Stung, he snaps, "I've told you before, I am not having a midlife crisis."

"How's your model aeroplane?" she inquires.

"Shut up, Grace."

She doesn't. "It's the age thing, isn't it? When it was just a bit of illicit fun that you could pretend to yourself meant absolutely nothing, it didn't matter, but now she's offered you the chance to try and build something real you – "

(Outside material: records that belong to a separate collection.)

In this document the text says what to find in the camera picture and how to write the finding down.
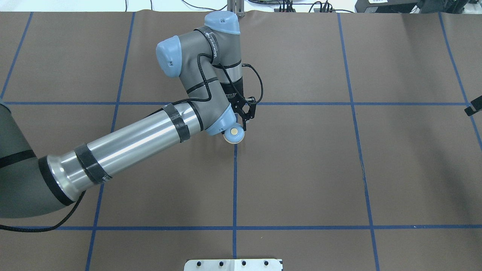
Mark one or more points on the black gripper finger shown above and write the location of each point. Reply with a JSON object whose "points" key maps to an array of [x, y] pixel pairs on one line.
{"points": [[474, 107], [245, 116]]}

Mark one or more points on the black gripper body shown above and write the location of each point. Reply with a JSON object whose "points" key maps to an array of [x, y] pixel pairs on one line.
{"points": [[233, 90]]}

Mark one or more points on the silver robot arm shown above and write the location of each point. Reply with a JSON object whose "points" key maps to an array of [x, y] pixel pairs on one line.
{"points": [[209, 65]]}

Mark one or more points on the brown paper table mat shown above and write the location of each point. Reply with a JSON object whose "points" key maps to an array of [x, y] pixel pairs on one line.
{"points": [[360, 156]]}

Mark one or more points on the black box device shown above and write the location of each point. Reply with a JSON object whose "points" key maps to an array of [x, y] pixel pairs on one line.
{"points": [[385, 6]]}

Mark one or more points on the aluminium frame post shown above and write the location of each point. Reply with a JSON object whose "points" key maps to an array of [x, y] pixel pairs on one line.
{"points": [[237, 7]]}

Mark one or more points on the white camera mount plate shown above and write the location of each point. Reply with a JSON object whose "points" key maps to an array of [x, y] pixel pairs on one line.
{"points": [[234, 265]]}

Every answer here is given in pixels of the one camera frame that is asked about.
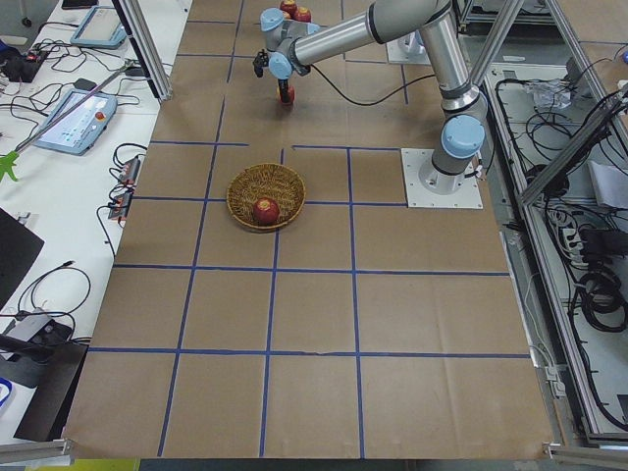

"It's not 'the age thing', as you so delicately put it," Boyd interrupts with just a touch too much force. Ignoring the look she gives him in return, he says, "And even if it was – "

"Ha."

" – don't you think completely ignoring any concerns I might have in that direction would be a mistake?"

"No," she says, surprising him. "For heaven's sake, Boyd, this is Frankie we're talking about. When did she ever care about convention, about what other people thought? She likes you – heaven only knows why – isn't that enough? Or are you really going to sit there and tell me that the feeling isn't mutual?"

"No," Boyd mutters, "of course bloody not."

Grace nods. "Good, because I always know when you're lying. You get that shifty, guilty schoolboy look."

"Oh, I do not," he objects.

"Yes," she tells him, "yes, you do. Oh, look, just make your mind up, will you? You want her, or you don't. It really is that simple."